» **About this exercise**
Everything in the entries except the pictures must be duplicated exactly.

» **Records provided**
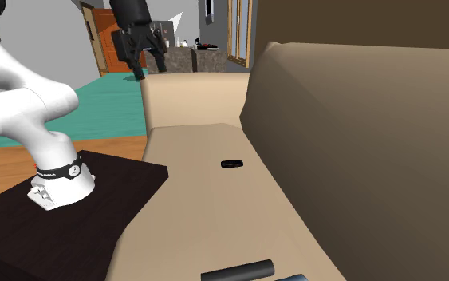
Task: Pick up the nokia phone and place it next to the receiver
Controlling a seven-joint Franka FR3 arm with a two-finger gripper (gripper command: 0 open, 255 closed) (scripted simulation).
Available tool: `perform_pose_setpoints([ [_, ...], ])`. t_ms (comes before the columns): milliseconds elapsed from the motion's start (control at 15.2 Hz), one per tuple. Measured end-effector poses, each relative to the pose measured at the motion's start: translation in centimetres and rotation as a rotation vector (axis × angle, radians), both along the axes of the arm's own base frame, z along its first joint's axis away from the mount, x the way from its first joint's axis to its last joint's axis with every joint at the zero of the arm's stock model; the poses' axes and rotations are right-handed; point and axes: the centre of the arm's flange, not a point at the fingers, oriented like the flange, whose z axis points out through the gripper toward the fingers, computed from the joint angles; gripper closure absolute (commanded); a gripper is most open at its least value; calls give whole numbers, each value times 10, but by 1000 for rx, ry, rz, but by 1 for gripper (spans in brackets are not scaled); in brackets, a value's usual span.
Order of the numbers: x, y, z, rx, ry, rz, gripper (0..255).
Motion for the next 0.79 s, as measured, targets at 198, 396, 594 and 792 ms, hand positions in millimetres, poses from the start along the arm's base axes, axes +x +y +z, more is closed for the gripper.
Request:
perform_pose_setpoints([
  [198, 19, 22, -24, -9, 10, 26, 0],
  [396, 30, 49, -51, -19, 20, 52, 0],
  [594, 47, 73, -79, -28, 30, 79, 0],
  [792, 59, 97, -111, -37, 41, 105, 0],
])
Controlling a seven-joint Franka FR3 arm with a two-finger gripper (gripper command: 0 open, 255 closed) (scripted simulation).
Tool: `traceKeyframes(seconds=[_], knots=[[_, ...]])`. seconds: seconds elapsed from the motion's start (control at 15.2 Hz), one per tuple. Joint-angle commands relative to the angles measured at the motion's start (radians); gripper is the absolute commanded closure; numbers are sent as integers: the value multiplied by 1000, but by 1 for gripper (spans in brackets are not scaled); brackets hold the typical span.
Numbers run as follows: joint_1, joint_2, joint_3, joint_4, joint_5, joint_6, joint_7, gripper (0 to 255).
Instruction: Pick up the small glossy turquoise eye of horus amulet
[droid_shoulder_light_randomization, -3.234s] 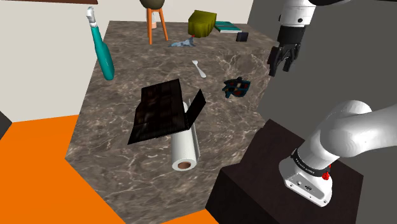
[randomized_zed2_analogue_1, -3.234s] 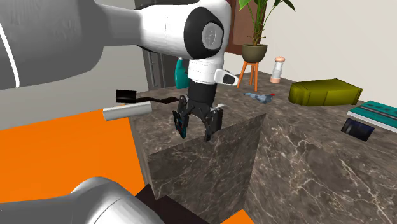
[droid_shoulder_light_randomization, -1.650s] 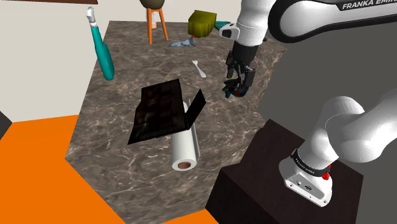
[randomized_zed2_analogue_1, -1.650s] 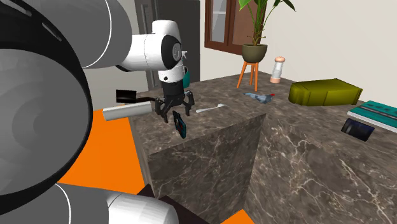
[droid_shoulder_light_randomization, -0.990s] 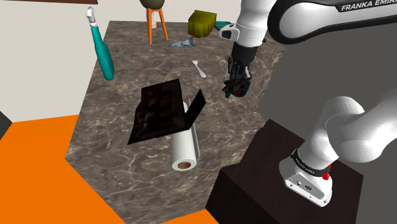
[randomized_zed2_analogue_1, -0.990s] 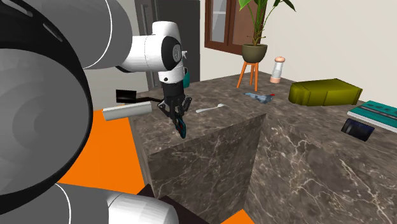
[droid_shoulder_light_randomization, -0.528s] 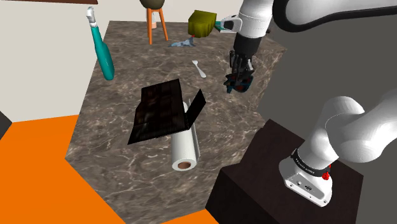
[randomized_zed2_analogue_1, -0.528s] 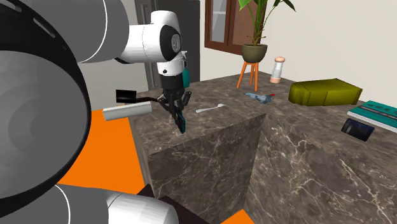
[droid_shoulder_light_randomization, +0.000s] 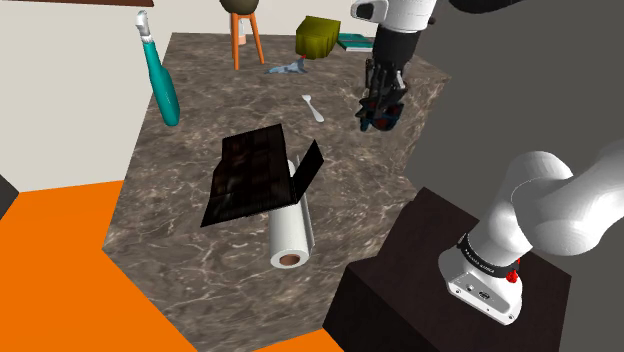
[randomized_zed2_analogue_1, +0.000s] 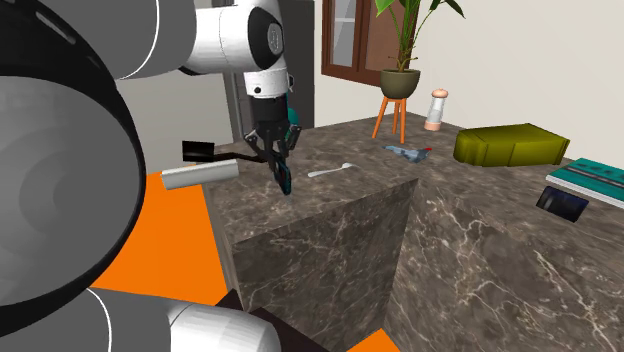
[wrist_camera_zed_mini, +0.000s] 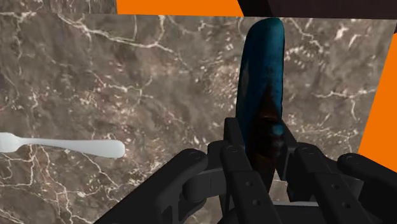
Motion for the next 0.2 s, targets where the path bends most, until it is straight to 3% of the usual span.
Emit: traceKeyframes(seconds=[0.0, 0.13], knots=[[0, 3, 1, 27, 1, -25, 0, 255], [0, 3, 1, 29, 1, -27, -1, 255]])
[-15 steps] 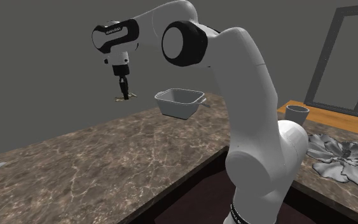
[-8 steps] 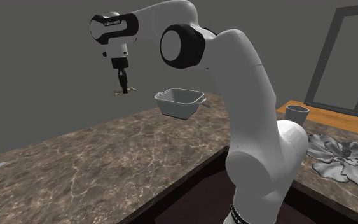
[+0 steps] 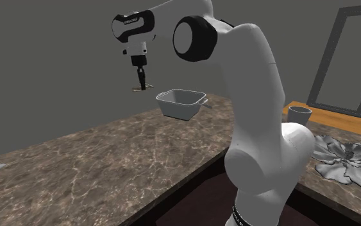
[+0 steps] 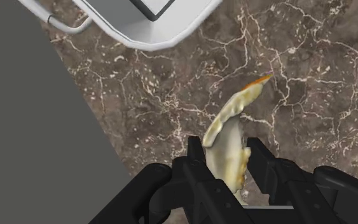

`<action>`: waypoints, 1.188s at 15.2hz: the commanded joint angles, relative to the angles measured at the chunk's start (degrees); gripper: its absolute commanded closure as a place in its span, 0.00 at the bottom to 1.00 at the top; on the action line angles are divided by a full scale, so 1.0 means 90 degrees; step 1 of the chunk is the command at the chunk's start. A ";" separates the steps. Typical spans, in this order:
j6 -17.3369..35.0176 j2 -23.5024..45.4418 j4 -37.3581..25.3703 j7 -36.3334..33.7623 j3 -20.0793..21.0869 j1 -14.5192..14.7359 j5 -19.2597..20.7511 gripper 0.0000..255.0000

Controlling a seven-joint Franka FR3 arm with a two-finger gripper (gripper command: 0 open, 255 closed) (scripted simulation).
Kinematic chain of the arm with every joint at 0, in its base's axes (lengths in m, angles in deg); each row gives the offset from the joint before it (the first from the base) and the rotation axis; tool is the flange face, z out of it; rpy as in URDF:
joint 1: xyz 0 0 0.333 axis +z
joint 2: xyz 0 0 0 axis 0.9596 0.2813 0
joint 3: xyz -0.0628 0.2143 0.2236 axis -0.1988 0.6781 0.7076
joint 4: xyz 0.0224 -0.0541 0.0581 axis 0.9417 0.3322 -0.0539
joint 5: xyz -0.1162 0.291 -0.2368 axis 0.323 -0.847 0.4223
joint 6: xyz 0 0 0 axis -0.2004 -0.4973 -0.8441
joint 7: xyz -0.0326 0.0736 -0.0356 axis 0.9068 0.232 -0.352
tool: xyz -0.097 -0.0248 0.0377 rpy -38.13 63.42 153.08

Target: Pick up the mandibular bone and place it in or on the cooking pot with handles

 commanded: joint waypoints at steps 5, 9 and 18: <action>0.0169 -0.0211 0.0346 0.0780 -0.0199 -0.0615 -0.0066 1.00; 0.0149 -0.0174 0.0265 0.1294 -0.0340 -0.0996 -0.0097 1.00; -0.0044 0.0321 -0.0477 0.2382 -0.0626 -0.1797 -0.0151 1.00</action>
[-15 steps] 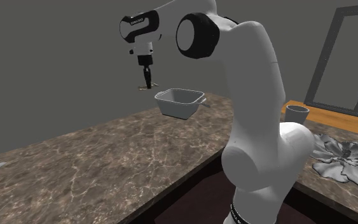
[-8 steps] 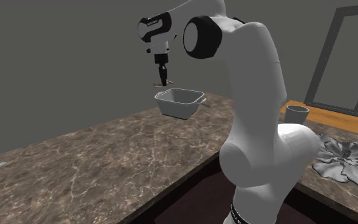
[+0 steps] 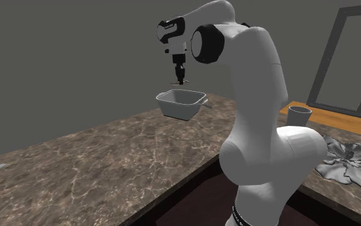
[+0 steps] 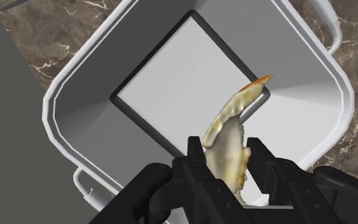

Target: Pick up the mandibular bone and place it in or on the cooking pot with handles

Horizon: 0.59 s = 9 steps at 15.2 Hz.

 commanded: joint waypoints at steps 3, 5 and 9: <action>0.0290 0.0020 0.0269 0.0088 -0.0021 -0.0079 -0.0004 1.00; 0.0481 -0.0013 0.0493 0.0079 -0.0021 -0.0085 -0.0004 1.00; 0.0844 -0.0047 0.0890 0.0061 -0.0021 -0.0093 -0.0002 1.00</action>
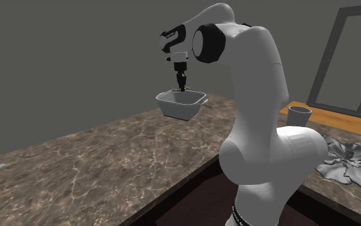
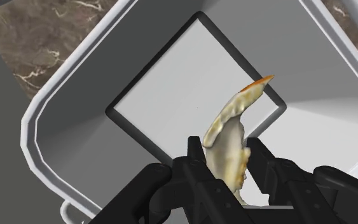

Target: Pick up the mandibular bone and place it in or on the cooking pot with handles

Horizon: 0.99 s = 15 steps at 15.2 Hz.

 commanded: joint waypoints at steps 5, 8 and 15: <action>0.0502 0.0002 0.0497 -0.0024 -0.0001 -0.0010 0.0005 1.00; 0.0502 0.0002 0.0497 -0.0024 -0.0001 -0.0010 0.0005 1.00; 0.0502 0.0003 0.0497 -0.0024 -0.0001 -0.0010 0.0005 0.00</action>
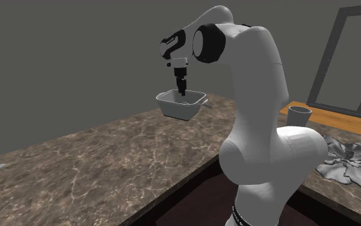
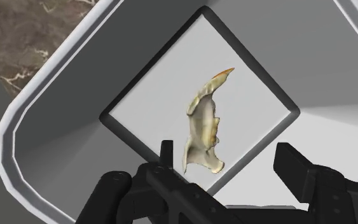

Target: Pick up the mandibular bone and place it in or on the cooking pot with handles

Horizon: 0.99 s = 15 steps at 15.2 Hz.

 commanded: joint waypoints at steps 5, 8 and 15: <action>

» **Exercise solution**
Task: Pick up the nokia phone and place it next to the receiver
Controlling a seven-joint Franka FR3 arm with a two-finger gripper (gripper command: 0 open, 255 closed) (scripted simulation).
Available tool: `perform_pose_setpoints([ [_, ...], ])`. t_ms (comes before the columns): milliseconds elapsed from the motion's start (control at 15.2 Hz), one per tuple. Measured end-effector poses, each relative to the pose measured at the motion's start: translation in centimetres and rotation as a rotation vector (axis × angle, radians), both along the axes of the arm's own base frame, z along its first joint's axis away from the mount, x the way from its first joint's axis to its last joint's axis with every joint at the zero of the arm's stock model; the poses' axes and rotations are right-handed; point and axes: the centre of the arm's flange, not a point at the fingers, oriented like the flange, whose z axis points out through the gripper toward the fingers, computed from the joint angles; gripper closure absolute (commanded); a gripper is most open at its least value; calls give whole numbers, each value times 10, but by 1000 for rx, ry, rz, but by 1 for gripper (spans in brackets are not scaled); in brackets, a value's usual span.
Order of the numbers: x, y, z, rx, ry, rz, gripper (0..255).
Motion for the next 0.79 s, as measured, targets at 198, 396, 594 and 792 ms, hand positions in millimetres, poses from the start along the arm's base axes, axes +x +y +z, more is closed for the gripper.
Request:
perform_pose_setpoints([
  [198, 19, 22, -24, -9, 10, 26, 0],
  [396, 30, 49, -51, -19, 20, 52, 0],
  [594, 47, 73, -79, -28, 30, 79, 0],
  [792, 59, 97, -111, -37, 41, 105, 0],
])
Controlling a seven-joint Franka FR3 arm with a two-finger gripper (gripper command: 0 open, 255 closed) (scripted simulation).
Tool: `traceKeyframes(seconds=[_], knots=[[_, ...]])`. seconds: seconds elapsed from the motion's start (control at 15.2 Hz), one per tuple. Joint-angle commands relative to the angles measured at the motion's start (radians); gripper is the absolute commanded closure; numbers are sent as integers: the value multiplied by 1000, but by 1 for gripper (spans in brackets are not scaled); brackets hold the typical span.
Numbers run as follows: joint_1, joint_2, joint_3, joint_4, joint_5, joint_6, joint_7, gripper (0 to 255).
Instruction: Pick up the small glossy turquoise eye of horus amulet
[droid_shoulder_light_randomization, -3.234s] 
[randomized_zed2_analogue_1, -3.234s] 
[droid_shoulder_light_randomization, -1.650s] 
[randomized_zed2_analogue_1, -1.650s] 
[droid_shoulder_light_randomization, -0.990s] 
[randomized_zed2_analogue_1, -0.990s] 
[droid_shoulder_light_randomization, -0.528s] 
[randomized_zed2_analogue_1, -0.528s] 
[droid_shoulder_light_randomization, +0.000s] 
[randomized_zed2_analogue_1, +0.000s] 
[wrist_camera_zed_mini, +0.000s] 
Motion for the next 0.2 s, targets where the path bends most, until it is straight to 3% of the usual span.
Emit: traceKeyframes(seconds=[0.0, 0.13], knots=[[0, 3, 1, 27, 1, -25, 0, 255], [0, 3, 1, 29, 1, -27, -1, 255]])
[-15 steps] 
[-8 steps] 
[+0 steps] 
[+0 steps] 

`<action>`: waypoints, 1.188s at 15.2hz: the commanded joint angles, relative to the angles measured at the chunk's start (degrees); gripper: its absolute commanded closure as a place in its span, 0.00 at the bottom to 1.00 at the top; on the action line angles are divided by a full scale, so 1.0 means 90 degrees; step 1 of the chunk is the command at the chunk's start. A ";" separates the steps. Typical spans, in this order:
j6 -17.3369..35.0176 j2 -23.5024..45.4418 j4 -37.3581..25.3703 j7 -36.3334..33.7623 j3 -20.0793..21.0869 j1 -14.5192..14.7359 j5 -19.2597..20.7511 gripper 0.0000..255.0000

Controlling a seven-joint Franka FR3 arm with a two-finger gripper (gripper command: 0 open, 255 closed) (scripted simulation).
Kinematic chain of the arm with every joint at 0, in its base's axes (lengths in m, angles in deg); each row gives the offset from the joint before it (the first from the base) and the rotation axis; tool is the flange face, z out of it; rpy as in URDF:
joint 1: xyz 0 0 0.333 axis +z
joint 2: xyz 0 0 0 axis 0.9596 0.2813 0
joint 3: xyz -0.0628 0.2143 0.2236 axis -0.1988 0.6781 0.7076
joint 4: xyz 0.0224 -0.0541 0.0581 axis 0.9417 0.3322 -0.0539
joint 5: xyz -0.1162 0.291 -0.2368 axis 0.323 -0.847 0.4223
joint 6: xyz 0 0 0 axis -0.2004 -0.4973 -0.8441
joint 7: xyz -0.0326 0.0736 -0.0356 axis 0.9068 0.232 -0.352
tool: xyz -0.097 -0.0248 0.0377 rpy -38.13 63.42 153.08

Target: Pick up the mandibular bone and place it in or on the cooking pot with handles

 commanded: joint waypoints at steps 5, 9 and 18: <action>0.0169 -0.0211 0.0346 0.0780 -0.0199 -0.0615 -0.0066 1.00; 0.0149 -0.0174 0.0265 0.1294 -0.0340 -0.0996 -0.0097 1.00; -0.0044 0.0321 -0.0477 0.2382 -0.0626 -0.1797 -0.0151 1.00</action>
[-15 steps] 
[-8 steps] 
[+0 steps] 
[+0 steps] 

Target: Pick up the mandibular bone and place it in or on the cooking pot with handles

Horizon: 0.59 s = 9 steps at 15.2 Hz.

 commanded: joint waypoints at steps 3, 5 and 9: <action>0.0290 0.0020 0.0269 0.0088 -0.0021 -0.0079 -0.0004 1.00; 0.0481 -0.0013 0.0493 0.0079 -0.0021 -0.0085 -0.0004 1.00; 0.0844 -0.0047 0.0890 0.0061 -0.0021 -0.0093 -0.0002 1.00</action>

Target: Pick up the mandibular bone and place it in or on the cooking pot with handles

Horizon: 0.99 s = 15 steps at 15.2 Hz.

 commanded: joint waypoints at steps 5, 8 and 15: <action>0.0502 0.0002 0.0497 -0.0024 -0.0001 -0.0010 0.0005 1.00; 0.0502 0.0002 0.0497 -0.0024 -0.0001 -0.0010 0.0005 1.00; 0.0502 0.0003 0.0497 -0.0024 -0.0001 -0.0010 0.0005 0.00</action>

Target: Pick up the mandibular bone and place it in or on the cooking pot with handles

Horizon: 0.99 s = 15 steps at 15.2 Hz.

 commanded: joint waypoints at steps 5, 8 and 15: <action>

The exercise has been fully completed.